'''

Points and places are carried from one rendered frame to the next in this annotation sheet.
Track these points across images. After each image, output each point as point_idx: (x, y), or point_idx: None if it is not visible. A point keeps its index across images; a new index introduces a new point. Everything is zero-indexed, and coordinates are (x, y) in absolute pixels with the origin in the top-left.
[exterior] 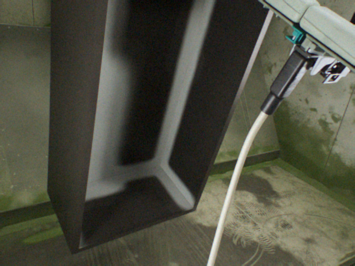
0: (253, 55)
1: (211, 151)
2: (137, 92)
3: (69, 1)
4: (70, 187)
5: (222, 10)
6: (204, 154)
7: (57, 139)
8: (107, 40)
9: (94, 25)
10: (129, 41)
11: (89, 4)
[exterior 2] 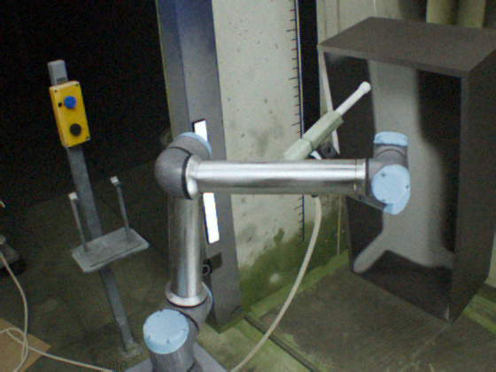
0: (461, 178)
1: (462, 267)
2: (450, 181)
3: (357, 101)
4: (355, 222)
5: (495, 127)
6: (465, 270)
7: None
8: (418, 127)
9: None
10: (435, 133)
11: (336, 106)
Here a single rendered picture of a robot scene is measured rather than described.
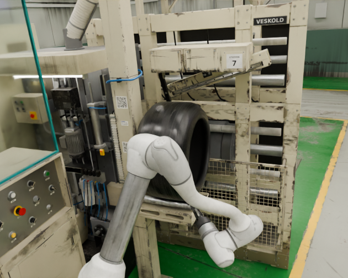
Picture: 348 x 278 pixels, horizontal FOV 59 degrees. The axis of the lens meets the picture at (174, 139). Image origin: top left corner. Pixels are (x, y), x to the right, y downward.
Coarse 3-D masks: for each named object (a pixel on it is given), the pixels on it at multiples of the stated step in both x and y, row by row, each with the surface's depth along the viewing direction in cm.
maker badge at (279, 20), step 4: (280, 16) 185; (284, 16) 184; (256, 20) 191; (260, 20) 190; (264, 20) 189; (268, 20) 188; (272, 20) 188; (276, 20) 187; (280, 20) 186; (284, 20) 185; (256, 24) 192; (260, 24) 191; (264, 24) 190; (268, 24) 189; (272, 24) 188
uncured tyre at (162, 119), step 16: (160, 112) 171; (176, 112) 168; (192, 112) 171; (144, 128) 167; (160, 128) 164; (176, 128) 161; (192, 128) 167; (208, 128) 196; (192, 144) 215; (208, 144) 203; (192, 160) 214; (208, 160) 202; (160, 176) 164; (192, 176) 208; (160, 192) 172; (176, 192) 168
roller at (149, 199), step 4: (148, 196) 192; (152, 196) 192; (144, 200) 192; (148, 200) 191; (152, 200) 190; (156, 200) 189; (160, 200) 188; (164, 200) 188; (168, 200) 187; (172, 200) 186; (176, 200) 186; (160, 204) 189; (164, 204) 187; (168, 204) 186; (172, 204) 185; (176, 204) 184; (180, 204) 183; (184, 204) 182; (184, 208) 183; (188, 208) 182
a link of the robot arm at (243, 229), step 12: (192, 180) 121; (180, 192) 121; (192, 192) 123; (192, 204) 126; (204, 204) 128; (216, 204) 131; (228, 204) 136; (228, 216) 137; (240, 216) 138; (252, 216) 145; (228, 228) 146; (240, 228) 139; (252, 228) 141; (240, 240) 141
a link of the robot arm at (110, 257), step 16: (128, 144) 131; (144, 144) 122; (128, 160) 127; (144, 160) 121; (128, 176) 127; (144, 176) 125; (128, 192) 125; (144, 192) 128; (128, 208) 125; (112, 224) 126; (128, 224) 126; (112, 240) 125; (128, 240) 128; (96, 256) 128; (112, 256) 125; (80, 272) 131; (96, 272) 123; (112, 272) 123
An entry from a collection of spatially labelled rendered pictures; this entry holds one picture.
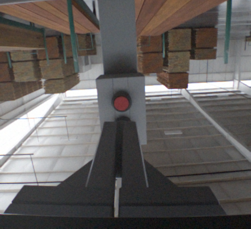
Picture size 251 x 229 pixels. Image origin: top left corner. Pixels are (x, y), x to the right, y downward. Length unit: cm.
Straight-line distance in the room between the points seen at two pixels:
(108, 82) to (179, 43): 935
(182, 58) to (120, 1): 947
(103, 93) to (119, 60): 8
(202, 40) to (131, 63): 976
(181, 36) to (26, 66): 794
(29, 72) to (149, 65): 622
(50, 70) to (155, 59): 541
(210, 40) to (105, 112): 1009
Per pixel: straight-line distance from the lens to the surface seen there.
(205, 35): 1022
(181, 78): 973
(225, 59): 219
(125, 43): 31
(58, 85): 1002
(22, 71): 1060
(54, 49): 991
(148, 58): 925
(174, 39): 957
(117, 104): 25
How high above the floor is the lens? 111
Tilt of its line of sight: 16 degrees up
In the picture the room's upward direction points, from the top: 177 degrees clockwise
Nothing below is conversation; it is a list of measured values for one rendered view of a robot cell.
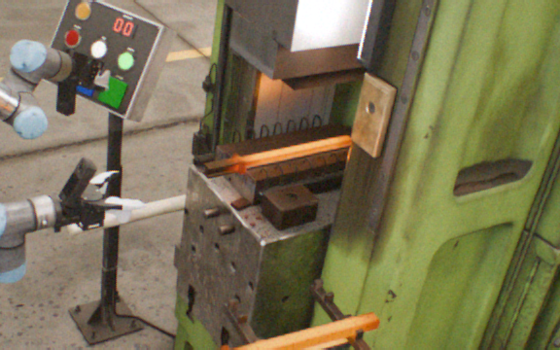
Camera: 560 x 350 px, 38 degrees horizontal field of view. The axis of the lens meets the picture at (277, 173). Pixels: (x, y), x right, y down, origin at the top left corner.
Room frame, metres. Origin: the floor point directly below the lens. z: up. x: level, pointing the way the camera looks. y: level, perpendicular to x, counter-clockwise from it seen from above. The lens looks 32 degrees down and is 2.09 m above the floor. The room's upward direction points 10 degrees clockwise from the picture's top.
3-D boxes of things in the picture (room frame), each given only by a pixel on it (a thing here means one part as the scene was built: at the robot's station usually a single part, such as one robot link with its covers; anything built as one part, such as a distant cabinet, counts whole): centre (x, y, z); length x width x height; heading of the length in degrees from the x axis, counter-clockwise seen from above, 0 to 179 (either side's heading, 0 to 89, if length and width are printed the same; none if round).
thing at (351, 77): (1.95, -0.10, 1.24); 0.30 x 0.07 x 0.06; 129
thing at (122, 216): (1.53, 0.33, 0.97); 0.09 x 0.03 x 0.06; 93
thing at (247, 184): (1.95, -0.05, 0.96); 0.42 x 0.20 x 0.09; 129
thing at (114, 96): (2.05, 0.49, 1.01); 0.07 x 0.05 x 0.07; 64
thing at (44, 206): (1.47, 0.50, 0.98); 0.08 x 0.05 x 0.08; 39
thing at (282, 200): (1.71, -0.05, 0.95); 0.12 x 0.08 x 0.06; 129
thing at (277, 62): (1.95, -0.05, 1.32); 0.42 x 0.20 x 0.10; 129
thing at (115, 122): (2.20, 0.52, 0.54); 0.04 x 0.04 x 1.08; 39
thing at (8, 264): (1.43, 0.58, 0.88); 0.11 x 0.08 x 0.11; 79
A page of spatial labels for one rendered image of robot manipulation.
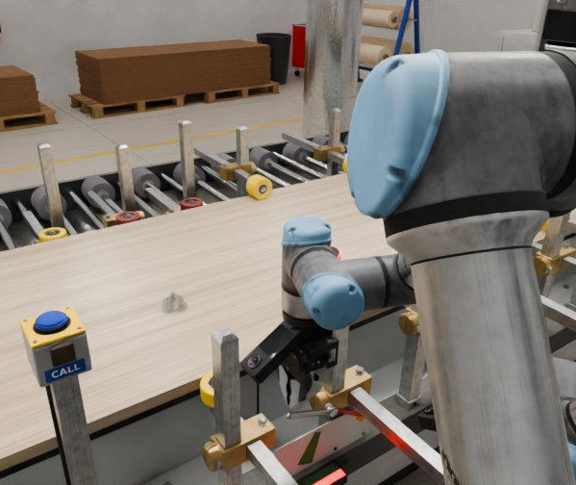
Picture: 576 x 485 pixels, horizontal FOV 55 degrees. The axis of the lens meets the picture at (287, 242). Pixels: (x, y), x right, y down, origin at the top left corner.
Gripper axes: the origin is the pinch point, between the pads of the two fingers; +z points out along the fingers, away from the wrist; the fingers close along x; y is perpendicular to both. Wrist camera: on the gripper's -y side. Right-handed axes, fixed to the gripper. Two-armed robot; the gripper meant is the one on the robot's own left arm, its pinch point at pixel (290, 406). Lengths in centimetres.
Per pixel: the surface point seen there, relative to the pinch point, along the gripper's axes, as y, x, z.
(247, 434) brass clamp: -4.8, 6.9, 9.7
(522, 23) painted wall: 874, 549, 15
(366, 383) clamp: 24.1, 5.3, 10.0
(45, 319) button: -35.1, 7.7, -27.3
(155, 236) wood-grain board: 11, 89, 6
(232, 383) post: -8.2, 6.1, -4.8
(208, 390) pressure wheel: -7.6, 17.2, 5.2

'''

GOAL OF THE EXERCISE:
Every line of the listing above that includes "counter" should be copied out.

TASK OUTPUT:
Room frame, metres. Origin: the floor point directly below the lens. z: up. x: level, pointing the way the camera looks. y: level, perpendicular to x, counter-clockwise from it seen from above. The lens looks 32 degrees down and is 2.09 m above the floor. The room's upward direction points 10 degrees clockwise from the picture's top.
3-D boxes of things in the picture (room frame), each given only by a pixel on it (a thing here means one part as the scene was built: at the robot's station usually a single part, such as one robot link with its covers; anything built as one part, such as a distant cabinet, counts whole): centre (x, y, z); length x width x height; heading of the length in degrees from the x axis, counter-clockwise seen from above, 0 to 179 (either side's heading, 0 to 89, if length and width are printed the same; none if round).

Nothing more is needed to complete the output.